La commedia potrebbe finire in tragedia - rivela Il Fatto Quotidiano. Nel caso della direttrice d'orchestra 'scarsa', Beatrice Venezi, il governo di destra ( Meloni, Sangiuliano) e i partiti che compongono l'attuale maggioranza e che governano le istituzioni locali (Regione Sicilia e Comune di Palermo: Schifani, Lagalla) e che la tengono in grande considerazione - sono i soli e di musica non capiscono una mazza - stanno considerando la possibilità di dar corso alla richiesta della loro pupilla capricciosa, contestata sul podio, che è quella di trovare nell'uovo di Pasqua, questa Pasqua, non la solita sorpresina, ma la poltrona di sovrintendente o direttrice artistica del Teatro Massimo di Palermo dal grande passato storico, ma occupata negli ultimi decenni, a fasi alterne, da bande che avanzavano sotto le bandiere politiche al governo delle istituzioni cittadine. Giambrone è stato un campione in tal senso, prima che sloggiasse, all'inizio degli anni Duemila a Firenze ed ora a Roma, sempre in coincidenza della uscita da Palazzo dei Normanni del sindaco Leoluca Orlando, suo padrino.
Ogni volta, al ritorno di Giambrone a Palermo, quasi sempre prima da assessore e poi da Sovrintendente del Massimo, si è gridato in coro alla scandalo, a ragione, benché egli avesse ogni volta - sempre con la stessa tecnica - avanzato l'accusa, vera ma anche inventata, della cattiva gestione e dei buchi di bilancio.
Dunque almeno una scusa, in altri tempi, si trovava.
Adesso la direttrice 'scarsa', non porta neanche quella, dice semplicemente che a Palermo, per il Massimo (perchè all'Orchestra Sinfonica Siciliana il danno è stato già fatto, vi ha provveduto Schifani), la dirigenza è' rimasta la stessa: Marco Betta sovrintendente e direttore artistico, nonostante che il colore politico di Regione e Comune siano cambiati.
Insomma, nonostante siano arrivati 'i nostri', va dicendo la pupilla 'delle destre' con la bacchetta 'spezzata', il Massimo di Palermo è rimasto quello di prima. E dunque è ora di cambiare.
Qualche avvisaglia di questa richiesta - un'autentica bestemmia istituzionale - s'era avuta nelle passate settimane in coincidenza delle contestazioni all'indirizzo dalla Venezi da parte di orchestrali della Orchestra Sinfonica Siciliana. Schifani, attraverso i suoi portavoce-portavoti aveva avanzato: se non sa dirigere, affidiamole la gestione dell'Orchestra, magari farà meglio. Non può che far peggio, Schifani, perchè ricorrerà a chi è peggio di lei, per non sfigurare ulteriormente, e l'orchestra andrà a puttane - come dicono i letterati.

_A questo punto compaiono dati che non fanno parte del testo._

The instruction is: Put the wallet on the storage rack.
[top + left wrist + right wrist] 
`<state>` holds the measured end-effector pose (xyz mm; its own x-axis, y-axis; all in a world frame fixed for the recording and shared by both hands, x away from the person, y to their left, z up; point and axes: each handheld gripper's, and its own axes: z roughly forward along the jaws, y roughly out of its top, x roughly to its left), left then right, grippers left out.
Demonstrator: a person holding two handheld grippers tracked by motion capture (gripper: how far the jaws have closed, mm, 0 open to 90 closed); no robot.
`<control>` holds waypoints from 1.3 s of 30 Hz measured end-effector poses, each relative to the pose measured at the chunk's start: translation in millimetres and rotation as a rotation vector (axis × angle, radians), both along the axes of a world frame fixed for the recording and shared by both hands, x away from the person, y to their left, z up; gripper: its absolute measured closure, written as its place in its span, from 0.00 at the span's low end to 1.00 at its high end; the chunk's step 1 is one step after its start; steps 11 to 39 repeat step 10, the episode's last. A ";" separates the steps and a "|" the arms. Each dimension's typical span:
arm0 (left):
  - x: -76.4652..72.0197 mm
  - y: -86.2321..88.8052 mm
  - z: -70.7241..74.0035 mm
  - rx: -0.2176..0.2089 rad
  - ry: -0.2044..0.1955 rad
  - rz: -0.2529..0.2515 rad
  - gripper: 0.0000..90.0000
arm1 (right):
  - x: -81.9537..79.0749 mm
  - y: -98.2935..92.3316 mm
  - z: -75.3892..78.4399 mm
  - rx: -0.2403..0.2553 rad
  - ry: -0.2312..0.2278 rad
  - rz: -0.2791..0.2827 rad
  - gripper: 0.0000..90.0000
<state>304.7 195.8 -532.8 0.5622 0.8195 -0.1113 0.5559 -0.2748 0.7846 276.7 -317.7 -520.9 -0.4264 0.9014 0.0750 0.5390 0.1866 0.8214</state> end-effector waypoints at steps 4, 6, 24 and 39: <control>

Ora sia la Meloni che Sangiuliano, ma anche Schifani e Lagalla dovrebbero porre mente al fatto che fino ad oggi, a causa della fame di potere, vecchia di decenni, di queste destre, i cambi ai vertici, a cominciare dalla Rai, sono finiti male, anzi malissimo. Per tutte, a Sangiuliano, che si è proposto come esperto di musica, che non è, e come tale ha voluto giudicare l'operato di Lissner, al semplice scopo di mandarlo a casa per metterci Fuortes, ha prcurato un pessima figura ( le conseguenze sono ancora sotto gli occhi di tutti, e lo saranno fino a quando non troveranno un posto per Fuortes, con il quale hanno barattato il vertice Rai, dove pure per la troppa prescia nell'occuparla, ogni giorno succede qualcosa!); ma sembra non avergli insegnato ancora nulla?
Si dirà che tutti hanno fatto così: quando è cambiato il colore politico dei governi, le istituzioni hanno cambiato, adeguandosi, i loro vertici; e, in parte è vero, ma non con le modalità che la destra mette in atto.
E poi questa regola quasi mai è stata applicata alle istituzioni culturali, ritenute non così interessanti agli occhi dalle destre, che le hanno appaltate, senza troppo dispiacere, alle sinistre. Nel nuovo corso anche le istituzioni culturali fanno gola, dalla Rai alla Biennale, al Maxxi, dal Salone del Libro, alla Fondazione del libro e della lettura, Quadriennale di Roma. E siamo solo agli inizi.
Adesso non si tiene conto dell'operato degli amministratori in carica, interessa solo cambiare; perchè adesso 'ci siamo noi' - la loro parola d'ordine.